Assignment:
Return the data below exactly, but only from the line containing "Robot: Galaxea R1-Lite" through the line containing "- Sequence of", with both of those lines included.

BEGIN Data excerpt

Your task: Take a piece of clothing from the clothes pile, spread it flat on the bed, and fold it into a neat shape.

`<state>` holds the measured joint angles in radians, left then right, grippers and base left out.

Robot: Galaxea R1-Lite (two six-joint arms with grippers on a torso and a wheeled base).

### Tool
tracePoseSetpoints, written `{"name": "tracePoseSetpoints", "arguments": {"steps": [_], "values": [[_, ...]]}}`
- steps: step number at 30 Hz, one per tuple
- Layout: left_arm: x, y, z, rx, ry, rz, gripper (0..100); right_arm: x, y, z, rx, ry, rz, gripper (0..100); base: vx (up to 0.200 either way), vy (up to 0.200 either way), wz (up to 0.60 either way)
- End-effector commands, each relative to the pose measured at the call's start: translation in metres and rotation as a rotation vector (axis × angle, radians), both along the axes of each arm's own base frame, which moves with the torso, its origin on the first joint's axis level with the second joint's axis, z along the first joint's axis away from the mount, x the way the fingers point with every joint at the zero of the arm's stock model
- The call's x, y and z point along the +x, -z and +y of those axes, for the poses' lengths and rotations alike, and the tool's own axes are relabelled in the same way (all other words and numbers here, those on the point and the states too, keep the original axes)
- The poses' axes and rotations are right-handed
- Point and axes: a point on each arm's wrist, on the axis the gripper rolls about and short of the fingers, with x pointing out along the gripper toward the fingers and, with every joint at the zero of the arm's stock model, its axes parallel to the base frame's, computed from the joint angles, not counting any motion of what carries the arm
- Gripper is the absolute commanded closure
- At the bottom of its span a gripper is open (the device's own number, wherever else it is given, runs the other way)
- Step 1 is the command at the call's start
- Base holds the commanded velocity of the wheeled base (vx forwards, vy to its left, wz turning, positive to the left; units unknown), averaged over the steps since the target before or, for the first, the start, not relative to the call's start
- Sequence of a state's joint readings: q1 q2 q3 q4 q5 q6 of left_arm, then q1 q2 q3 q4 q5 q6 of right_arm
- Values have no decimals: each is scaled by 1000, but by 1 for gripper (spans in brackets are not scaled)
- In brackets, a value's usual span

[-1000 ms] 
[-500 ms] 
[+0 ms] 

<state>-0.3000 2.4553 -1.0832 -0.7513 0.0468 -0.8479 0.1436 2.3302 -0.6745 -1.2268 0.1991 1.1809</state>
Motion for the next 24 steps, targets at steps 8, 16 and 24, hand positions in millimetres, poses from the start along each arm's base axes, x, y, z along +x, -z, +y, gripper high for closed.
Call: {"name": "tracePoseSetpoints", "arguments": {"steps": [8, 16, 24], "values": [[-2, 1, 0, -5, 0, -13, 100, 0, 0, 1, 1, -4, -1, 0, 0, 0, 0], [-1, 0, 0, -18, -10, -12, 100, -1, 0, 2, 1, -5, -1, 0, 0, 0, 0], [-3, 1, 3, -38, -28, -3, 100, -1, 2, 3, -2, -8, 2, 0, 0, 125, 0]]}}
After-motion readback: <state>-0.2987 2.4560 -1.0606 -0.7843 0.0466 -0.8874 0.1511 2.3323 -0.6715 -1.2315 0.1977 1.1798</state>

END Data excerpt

Finished task:
Robot: Galaxea R1-Lite (two six-joint arms with grippers on a torso and a wheeled base).

### Tool
tracePoseSetpoints, written `{"name": "tracePoseSetpoints", "arguments": {"steps": [_], "values": [[_, ...]]}}`
- steps: step number at 30 Hz, one per tuple
- Layout: left_arm: x, y, z, rx, ry, rz, gripper (0..100); right_arm: x, y, z, rx, ry, rz, gripper (0..100); base: vx (up to 0.200 either way), vy (up to 0.200 either way), wz (up to 0.60 either way)
- End-effector commands, each relative to the pose measured at the call's start: translation in metres and rotation as a rotation vector (axis × angle, radians), both along the axes of each arm's own base frame, which moves with the torso, its origin on the first joint's axis level with the second joint's axis, z along the first joint's axis away from the mount, x the way the fingers point with every joint at the zero of the arm's stock model
- The call's x, y and z point along the +x, -z and +y of those axes, for the poses' lengths and rotations alike, and the tool's own axes are relabelled in the same way (all other words and numbers here, those on the point and the states too, keep the original axes)
- The poses' axes and rotations are right-handed
- Point and axes: a point on each arm's wrist, on the axis the gripper rolls about and short of the fingers, with x pointing out along the gripper toward the fingers and, with every joint at the zero of the arm's stock model, its axes parallel to the base frame's, computed from the joint angles, not counting any motion of what carries the arm
- Gripper is the absolute commanded closure
- At the bottom of its span a gripper is open (the device's own number, wherever else it is given, runs the other way)
- Step 1 is the command at the call's start
- Base holds the commanded velocity of the wheeled base (vx forwards, vy to its left, wz turning, positive to the left; units unknown), averaged over the steps since the target before or, for the first, the start, not relative to the call's start
- Sequence of a state's joint readings: q1 q2 q3 q4 q5 q6 of left_arm, then q1 q2 q3 q4 q5 q6 of right_arm

Nothing else belongs to this answer.